> _Goal of the exercise_
Everything in the listing below must be reproduced exactly, apart from its images.

> _Provided data_
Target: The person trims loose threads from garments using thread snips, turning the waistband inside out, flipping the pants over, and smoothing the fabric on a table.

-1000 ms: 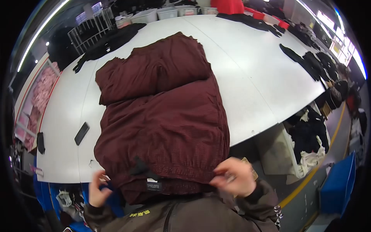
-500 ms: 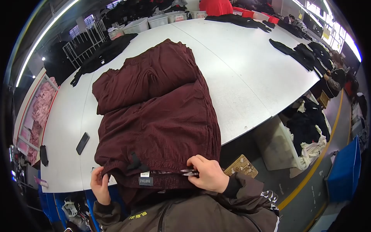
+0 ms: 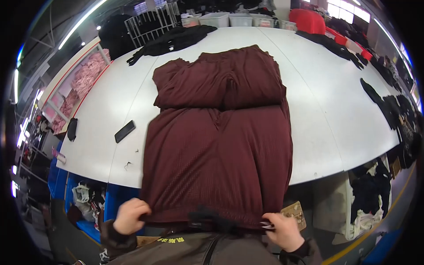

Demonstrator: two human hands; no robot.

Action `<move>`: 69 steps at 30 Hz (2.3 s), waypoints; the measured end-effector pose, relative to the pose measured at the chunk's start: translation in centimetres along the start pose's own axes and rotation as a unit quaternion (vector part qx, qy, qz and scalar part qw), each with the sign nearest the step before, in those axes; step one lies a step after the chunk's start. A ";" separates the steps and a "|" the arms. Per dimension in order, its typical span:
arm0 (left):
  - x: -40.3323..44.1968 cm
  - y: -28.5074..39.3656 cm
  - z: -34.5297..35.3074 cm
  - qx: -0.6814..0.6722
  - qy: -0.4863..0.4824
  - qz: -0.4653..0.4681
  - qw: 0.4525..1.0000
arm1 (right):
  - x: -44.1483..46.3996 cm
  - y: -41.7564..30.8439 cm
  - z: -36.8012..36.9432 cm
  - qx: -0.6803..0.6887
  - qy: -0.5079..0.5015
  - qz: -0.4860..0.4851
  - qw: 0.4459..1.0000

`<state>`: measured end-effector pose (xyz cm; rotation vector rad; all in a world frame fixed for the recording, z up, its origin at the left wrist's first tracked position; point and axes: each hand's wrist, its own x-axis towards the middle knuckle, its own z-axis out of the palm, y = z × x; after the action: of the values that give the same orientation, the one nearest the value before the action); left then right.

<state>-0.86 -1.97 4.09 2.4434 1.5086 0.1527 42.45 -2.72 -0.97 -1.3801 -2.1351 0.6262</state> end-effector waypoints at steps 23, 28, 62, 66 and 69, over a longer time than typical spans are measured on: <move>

> _Reply_
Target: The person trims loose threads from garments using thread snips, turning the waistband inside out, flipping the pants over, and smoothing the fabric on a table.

-1000 ms: 
-500 ms: 
+0 ms: 

Demonstrator: two human hands; no robot.

Action `<move>`: 69 steps at 30 Hz (2.3 s), waypoints; the measured end-effector pose, relative to the pose measured at the chunk's start: translation in centimetres along the start pose's own axes and rotation as a unit quaternion (vector part qx, qy, qz and scalar part qw), each with the sign nearest the step before, in those axes; step one lies a step after the chunk's start. A ";" separates the steps and a "|" the arms. Per dimension in order, its typical span:
arm0 (left):
  - x: -40.3323..44.1968 cm
  - y: -28.5074..39.3656 cm
  - z: -34.5297..35.3074 cm
  - qx: -0.6814..0.6722
  - qy: -0.4863..0.4824
  - qz: -0.4653..0.4681
  - qw: 0.4525..1.0000
arm1 (right):
  - x: -44.1483..46.3996 cm
  - y: -41.7564..30.8439 cm
  - z: -36.8012..36.9432 cm
  - qx: -0.6803..0.6887
  - qy: -0.5079..0.5015
  - qz: -0.4860..0.4851
  - qw: 0.4459..1.0000

`<state>`: measured end-effector pose (xyz cm; rotation vector rad; all in a world frame fixed for the recording, z up, its origin at the left wrist's first tracked position; point and axes: each hand's wrist, its own x-axis towards the middle knuckle, its own z-axis out of the palm, y = z × x; after the action: of the values that give the same orientation, the one nearest the value before the action); left then right.

<state>-0.86 -1.97 4.09 2.4434 1.5086 0.1527 42.45 -2.72 -0.97 -1.3801 -2.1351 0.6262</state> end-effector waypoints at steps 23, 28, 62, 66 and 69, over a longer time than typical spans are measured on: <move>

This exercise requires nothing more.